»»
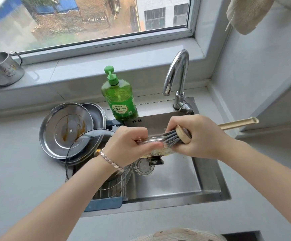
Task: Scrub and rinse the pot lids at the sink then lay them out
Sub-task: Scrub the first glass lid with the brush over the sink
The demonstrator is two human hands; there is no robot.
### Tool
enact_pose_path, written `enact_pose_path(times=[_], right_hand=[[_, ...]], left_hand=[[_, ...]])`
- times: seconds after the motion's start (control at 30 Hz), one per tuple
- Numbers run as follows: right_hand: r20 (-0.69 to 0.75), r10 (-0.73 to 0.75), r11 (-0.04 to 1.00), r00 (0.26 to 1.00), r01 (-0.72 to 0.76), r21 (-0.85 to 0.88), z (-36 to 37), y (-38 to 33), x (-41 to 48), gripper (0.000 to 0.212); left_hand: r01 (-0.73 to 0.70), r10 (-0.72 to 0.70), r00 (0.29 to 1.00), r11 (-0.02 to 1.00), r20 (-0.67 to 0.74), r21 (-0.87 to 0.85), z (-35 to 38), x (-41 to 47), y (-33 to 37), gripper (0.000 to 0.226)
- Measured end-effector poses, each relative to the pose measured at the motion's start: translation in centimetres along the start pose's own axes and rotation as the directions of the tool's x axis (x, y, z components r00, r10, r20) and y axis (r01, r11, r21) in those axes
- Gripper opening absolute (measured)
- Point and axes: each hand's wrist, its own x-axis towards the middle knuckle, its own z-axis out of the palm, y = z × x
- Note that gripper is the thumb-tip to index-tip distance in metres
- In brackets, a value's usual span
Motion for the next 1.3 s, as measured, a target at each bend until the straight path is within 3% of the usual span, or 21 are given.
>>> enact_pose_path(times=[0.1,0.17,0.23,0.3,0.43,0.47,0.53,0.63,0.7,0.8,0.87,1.0,1.07,1.2,1.3], right_hand=[[0.039,0.191,0.960,0.981,-0.195,0.202,0.0,3.0,-1.8,0.023],[0.094,0.336,0.868,0.937,-0.347,0.355,0.3,4.4,-3.0,0.031],[0.112,0.390,0.812,0.914,-0.399,0.426,0.4,4.7,-3.4,0.033],[0.096,0.337,0.858,0.937,-0.348,0.378,0.1,3.7,-2.5,0.028],[0.067,0.073,0.992,0.995,-0.079,0.097,-0.2,0.4,0.1,0.028],[0.054,0.045,0.994,0.997,-0.051,0.097,-0.1,0.3,0.3,0.027],[0.043,0.139,0.956,0.989,-0.145,0.253,-0.3,1.1,0.2,0.025],[0.089,0.386,0.718,0.918,-0.360,0.596,-0.1,3.4,-1.3,0.023],[0.090,0.534,0.553,0.841,-0.428,0.715,1.0,4.6,-2.2,0.022],[0.085,0.704,0.357,0.705,-0.455,0.816,2.8,5.7,-2.8,0.020],[0.133,0.754,0.238,0.643,-0.457,0.857,3.5,6.0,-3.0,0.025],[0.289,0.742,0.016,0.605,-0.446,0.895,5.9,5.9,-3.5,0.031],[0.350,0.717,-0.061,0.603,-0.445,0.893,7.3,5.3,-3.6,0.029],[0.454,0.603,-0.083,0.656,-0.514,0.853,8.7,4.5,-3.3,0.030],[0.578,0.536,0.134,0.615,-0.739,0.661,8.5,4.3,-3.8,0.024]], left_hand=[[0.051,-0.054,0.998,0.997,-0.041,-0.053,-0.7,-0.2,-0.4,0.072],[0.190,-0.208,0.976,0.958,-0.060,-0.216,-1.1,-0.7,-0.4,0.068],[0.330,-0.367,0.930,0.866,-0.028,-0.376,-1.3,-1.1,-0.2,0.058],[0.377,-0.412,0.911,0.835,-0.002,-0.401,-1.0,-1.3,0.1,0.052],[0.304,-0.307,0.951,0.913,0.031,-0.271,-0.2,-0.6,0.8,0.058],[0.295,-0.297,0.954,0.919,0.032,-0.260,-0.1,-0.4,0.9,0.059],[0.329,-0.345,0.939,0.892,0.006,-0.310,-0.6,-0.3,1.0,0.055],[0.426,-0.526,0.849,0.733,-0.045,-0.531,-1.4,-0.5,0.7,0.036],[0.435,-0.631,0.771,0.625,-0.091,-0.649,-1.5,-0.8,0.4,0.029],[0.400,-0.736,0.658,0.521,-0.159,-0.754,-0.8,-1.5,-0.2,0.038],[0.369,-0.815,0.555,0.420,-0.166,-0.829,0.3,-2.1,-0.3,0.037],[0.232,-0.954,0.289,0.150,-0.079,-0.961,2.3,-2.8,-0.6,0.046],[0.181,-0.978,0.197,0.109,-0.073,-0.977,2.9,-3.0,-0.8,0.056],[0.069,-0.981,0.131,0.155,-0.145,-0.985,2.9,-3.1,-1.0,0.054],[0.016,-0.955,0.162,0.252,-0.247,-0.967,1.7,-3.3,-0.7,0.047]])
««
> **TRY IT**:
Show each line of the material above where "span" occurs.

> **TASK ANSWER**:
- In brackets, a value's usual span
Motion for the next 1.3 s, as measured, a target at each bend until the straight path is within 3% of the usual span, or 21 are given.

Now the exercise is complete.